> [WHAT IS BEING ASKED]:
For each line below that holds "plant", return the line as it stands.

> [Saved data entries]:

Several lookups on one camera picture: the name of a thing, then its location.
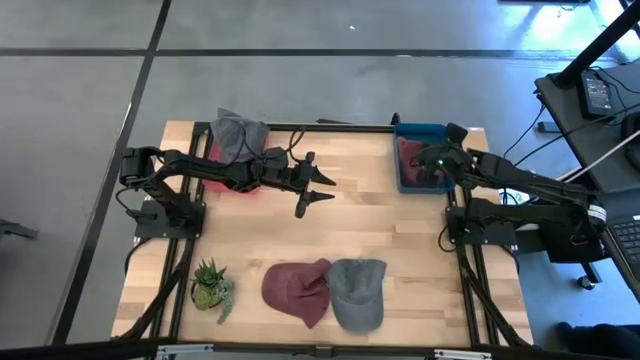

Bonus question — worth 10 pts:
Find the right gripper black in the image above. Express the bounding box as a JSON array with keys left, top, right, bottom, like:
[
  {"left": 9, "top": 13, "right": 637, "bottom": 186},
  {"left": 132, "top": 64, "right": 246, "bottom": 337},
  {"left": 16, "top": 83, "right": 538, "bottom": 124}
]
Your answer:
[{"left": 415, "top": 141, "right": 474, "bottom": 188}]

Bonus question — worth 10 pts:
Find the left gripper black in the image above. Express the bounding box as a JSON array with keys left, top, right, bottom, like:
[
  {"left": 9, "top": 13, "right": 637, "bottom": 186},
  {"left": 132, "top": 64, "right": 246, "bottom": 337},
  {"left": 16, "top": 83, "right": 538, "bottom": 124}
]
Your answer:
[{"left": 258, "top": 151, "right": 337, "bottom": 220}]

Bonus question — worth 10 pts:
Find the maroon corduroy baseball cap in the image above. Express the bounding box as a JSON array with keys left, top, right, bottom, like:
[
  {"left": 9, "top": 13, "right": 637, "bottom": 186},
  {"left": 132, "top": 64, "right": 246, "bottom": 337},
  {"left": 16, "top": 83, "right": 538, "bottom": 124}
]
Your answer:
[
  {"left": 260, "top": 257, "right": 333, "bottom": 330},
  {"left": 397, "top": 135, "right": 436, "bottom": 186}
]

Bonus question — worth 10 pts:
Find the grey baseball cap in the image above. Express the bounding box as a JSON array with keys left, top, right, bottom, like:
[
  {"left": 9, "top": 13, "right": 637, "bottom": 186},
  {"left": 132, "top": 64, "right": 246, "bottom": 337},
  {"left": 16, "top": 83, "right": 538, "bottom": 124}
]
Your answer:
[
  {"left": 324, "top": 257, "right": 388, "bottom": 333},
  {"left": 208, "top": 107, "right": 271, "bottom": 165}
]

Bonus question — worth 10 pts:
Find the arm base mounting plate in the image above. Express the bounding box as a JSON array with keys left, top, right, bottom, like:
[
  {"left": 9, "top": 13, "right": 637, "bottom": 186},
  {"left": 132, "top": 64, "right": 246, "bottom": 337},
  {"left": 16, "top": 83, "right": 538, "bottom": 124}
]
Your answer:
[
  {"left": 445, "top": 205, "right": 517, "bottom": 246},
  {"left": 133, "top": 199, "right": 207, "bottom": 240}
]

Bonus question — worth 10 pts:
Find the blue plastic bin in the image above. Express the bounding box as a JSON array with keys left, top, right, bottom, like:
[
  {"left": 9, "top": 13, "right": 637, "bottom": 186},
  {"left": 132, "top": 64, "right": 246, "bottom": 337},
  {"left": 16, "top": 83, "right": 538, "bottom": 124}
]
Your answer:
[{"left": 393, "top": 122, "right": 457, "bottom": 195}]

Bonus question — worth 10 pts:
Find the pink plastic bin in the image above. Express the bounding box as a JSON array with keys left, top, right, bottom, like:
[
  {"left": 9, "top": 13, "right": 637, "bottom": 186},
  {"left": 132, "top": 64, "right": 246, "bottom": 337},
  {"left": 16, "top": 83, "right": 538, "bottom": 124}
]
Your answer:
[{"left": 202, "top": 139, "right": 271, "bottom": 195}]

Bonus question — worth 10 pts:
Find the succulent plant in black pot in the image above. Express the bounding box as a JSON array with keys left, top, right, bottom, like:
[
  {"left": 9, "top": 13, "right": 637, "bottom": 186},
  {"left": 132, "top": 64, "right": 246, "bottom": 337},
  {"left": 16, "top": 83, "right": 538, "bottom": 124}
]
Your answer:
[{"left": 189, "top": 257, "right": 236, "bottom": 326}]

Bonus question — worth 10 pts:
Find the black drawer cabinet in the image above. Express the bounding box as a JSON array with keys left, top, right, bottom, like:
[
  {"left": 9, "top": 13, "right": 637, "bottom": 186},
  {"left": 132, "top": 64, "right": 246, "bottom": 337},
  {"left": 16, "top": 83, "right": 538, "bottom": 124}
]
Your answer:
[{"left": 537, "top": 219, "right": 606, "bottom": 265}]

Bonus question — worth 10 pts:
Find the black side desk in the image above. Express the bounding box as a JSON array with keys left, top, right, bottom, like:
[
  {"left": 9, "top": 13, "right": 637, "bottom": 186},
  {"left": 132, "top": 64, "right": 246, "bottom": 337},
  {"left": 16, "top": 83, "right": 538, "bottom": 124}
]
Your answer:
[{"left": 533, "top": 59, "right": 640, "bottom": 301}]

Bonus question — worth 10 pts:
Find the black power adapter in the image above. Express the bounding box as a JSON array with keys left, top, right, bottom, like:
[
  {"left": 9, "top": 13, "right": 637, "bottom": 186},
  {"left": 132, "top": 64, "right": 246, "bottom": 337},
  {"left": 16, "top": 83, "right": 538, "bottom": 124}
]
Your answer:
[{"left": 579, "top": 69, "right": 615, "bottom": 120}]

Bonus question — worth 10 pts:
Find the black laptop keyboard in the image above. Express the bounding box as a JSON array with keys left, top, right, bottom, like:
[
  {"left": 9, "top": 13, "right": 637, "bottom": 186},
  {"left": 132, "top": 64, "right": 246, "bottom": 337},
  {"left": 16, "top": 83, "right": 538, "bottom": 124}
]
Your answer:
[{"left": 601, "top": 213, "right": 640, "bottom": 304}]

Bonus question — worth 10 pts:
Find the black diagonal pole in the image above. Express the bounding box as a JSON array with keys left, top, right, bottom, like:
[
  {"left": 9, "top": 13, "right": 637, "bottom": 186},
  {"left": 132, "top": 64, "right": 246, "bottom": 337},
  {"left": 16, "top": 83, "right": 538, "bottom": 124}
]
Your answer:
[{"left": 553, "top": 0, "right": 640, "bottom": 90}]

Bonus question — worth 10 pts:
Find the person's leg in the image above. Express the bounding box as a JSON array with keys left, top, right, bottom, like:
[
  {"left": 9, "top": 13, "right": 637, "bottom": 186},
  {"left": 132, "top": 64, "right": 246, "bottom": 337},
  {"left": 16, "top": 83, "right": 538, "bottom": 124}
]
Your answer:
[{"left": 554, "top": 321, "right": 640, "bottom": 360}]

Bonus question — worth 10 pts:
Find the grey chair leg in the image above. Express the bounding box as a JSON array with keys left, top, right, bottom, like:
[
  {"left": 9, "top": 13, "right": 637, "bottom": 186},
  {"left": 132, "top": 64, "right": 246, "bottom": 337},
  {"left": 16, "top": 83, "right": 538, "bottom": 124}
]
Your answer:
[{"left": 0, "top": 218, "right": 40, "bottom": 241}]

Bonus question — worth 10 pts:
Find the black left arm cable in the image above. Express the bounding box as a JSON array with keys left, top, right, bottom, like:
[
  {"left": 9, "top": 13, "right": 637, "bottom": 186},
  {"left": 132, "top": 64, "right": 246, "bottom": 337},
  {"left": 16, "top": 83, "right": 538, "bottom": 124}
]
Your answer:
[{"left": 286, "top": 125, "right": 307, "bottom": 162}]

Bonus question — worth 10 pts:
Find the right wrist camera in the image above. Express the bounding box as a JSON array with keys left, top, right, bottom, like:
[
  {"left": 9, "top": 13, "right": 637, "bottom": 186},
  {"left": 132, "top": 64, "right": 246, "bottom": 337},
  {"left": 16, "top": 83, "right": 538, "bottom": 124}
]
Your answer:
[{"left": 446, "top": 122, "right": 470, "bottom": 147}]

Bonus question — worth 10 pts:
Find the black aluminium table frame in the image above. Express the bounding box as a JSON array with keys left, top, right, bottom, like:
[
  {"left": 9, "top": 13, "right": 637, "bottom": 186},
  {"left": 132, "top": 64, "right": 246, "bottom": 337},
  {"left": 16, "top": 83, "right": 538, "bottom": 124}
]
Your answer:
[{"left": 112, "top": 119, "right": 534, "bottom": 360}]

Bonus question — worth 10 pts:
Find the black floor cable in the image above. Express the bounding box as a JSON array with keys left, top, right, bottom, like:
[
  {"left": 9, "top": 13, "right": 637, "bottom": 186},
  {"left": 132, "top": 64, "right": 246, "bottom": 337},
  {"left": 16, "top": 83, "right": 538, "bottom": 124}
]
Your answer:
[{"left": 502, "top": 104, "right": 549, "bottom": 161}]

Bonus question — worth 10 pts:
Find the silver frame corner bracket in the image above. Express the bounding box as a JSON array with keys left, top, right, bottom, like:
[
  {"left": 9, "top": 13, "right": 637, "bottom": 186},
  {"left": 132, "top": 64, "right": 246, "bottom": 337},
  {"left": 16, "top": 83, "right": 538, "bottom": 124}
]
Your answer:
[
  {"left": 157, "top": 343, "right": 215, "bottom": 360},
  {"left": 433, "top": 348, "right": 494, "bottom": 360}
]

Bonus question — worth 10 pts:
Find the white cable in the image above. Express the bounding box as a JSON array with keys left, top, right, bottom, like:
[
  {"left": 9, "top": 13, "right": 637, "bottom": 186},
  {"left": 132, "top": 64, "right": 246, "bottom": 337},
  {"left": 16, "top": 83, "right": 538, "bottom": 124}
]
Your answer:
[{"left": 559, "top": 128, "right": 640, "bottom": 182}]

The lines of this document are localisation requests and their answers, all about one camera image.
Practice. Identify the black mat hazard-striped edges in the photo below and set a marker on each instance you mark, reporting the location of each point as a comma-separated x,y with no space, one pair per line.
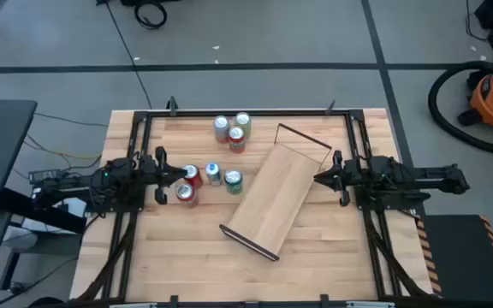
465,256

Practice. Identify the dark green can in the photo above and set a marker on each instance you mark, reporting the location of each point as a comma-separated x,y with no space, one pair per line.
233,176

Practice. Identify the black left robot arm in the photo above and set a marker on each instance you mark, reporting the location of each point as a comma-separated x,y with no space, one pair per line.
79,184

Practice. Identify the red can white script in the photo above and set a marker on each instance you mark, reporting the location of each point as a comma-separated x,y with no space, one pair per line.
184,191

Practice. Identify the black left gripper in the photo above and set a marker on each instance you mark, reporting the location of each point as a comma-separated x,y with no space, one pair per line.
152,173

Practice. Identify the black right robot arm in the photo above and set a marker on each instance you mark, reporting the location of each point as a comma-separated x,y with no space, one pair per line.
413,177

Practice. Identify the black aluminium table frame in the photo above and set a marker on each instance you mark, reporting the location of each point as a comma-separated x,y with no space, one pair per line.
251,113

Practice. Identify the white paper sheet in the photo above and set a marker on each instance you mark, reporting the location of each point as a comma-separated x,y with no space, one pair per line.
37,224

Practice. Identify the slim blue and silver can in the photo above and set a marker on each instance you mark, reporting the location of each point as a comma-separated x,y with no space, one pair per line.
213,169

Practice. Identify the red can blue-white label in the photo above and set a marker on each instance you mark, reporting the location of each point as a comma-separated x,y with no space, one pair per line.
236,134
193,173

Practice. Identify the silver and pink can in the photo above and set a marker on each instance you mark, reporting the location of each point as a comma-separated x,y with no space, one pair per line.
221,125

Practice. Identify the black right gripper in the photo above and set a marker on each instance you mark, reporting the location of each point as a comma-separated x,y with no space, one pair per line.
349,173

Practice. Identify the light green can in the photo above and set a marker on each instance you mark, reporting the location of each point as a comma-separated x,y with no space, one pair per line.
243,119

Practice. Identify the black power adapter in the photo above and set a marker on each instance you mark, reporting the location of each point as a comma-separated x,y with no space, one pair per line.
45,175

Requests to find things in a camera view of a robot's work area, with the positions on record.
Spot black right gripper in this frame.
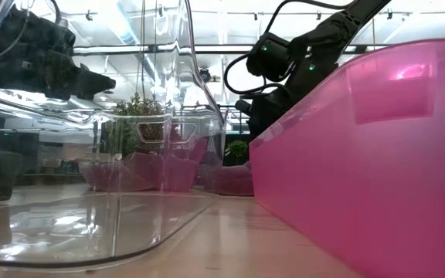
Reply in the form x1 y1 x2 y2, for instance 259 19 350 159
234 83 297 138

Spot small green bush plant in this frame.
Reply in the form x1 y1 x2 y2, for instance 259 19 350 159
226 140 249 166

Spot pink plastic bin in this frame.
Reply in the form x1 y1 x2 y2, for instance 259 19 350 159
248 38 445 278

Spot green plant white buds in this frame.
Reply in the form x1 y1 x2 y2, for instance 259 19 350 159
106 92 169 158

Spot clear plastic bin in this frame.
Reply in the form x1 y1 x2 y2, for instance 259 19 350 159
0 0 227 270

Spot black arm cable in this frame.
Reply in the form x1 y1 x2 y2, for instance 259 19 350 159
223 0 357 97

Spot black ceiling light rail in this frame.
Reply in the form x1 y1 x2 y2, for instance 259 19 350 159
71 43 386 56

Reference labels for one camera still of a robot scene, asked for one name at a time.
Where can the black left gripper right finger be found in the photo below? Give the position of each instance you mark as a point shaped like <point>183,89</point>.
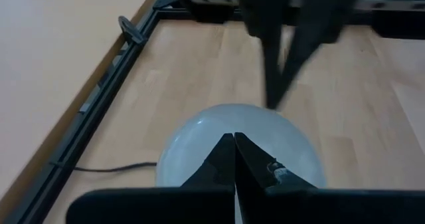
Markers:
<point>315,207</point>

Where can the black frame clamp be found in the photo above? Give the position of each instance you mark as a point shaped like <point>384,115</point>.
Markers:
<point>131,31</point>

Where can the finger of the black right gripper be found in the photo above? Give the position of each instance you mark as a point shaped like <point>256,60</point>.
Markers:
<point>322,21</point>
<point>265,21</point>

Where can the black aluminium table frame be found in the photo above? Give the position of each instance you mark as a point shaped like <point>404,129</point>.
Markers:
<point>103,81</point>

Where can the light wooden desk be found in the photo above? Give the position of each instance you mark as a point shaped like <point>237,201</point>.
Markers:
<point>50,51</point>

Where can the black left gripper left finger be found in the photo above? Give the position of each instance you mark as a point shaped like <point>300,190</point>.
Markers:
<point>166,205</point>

> [OUTPUT FOR THIS EXERCISE]:
Find the succulent plant in black pot in the image above. Express the bounding box as a JSON array with keys left, top, right, bottom, like:
Spot small green bush plant in this frame.
Spot green plant white buds in this frame.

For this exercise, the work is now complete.